In the material below, find the line with "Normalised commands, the" and the line with "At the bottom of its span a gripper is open", then output those two lines and every line between them, exactly.
_ _ _ _ _ _ _
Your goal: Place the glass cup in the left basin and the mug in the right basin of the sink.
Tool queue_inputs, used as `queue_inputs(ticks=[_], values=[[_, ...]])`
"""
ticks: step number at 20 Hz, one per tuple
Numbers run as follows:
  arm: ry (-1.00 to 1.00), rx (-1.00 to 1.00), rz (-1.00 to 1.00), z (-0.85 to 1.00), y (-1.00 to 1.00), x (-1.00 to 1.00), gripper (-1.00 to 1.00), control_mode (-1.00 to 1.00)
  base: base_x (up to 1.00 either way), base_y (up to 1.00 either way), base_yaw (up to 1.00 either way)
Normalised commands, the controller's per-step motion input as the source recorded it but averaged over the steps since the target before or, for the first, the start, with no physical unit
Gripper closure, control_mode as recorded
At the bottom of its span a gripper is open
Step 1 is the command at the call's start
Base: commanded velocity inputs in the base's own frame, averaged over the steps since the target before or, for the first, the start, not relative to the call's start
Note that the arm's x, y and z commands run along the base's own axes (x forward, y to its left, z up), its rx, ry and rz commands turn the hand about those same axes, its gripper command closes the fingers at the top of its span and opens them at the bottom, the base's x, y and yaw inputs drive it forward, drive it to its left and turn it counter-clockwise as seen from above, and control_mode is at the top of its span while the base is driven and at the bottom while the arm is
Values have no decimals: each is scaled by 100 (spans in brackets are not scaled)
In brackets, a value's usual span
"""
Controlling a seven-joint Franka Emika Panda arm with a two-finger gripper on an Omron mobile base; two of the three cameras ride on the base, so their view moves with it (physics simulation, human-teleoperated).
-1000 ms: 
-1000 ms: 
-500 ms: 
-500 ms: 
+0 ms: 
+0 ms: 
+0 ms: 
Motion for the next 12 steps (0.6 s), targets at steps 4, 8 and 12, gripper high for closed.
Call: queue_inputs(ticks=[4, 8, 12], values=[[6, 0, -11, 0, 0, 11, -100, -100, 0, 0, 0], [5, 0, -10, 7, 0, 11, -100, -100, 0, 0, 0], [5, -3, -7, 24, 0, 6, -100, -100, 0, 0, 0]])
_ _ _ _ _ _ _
OUTPUT:
Normalised commands, the controller's per-step motion input as the source recorded it but averaged over the steps since the target before or, for the first, the start, with no physical unit
Gripper closure, control_mode as recorded
At the bottom of its span a gripper is open

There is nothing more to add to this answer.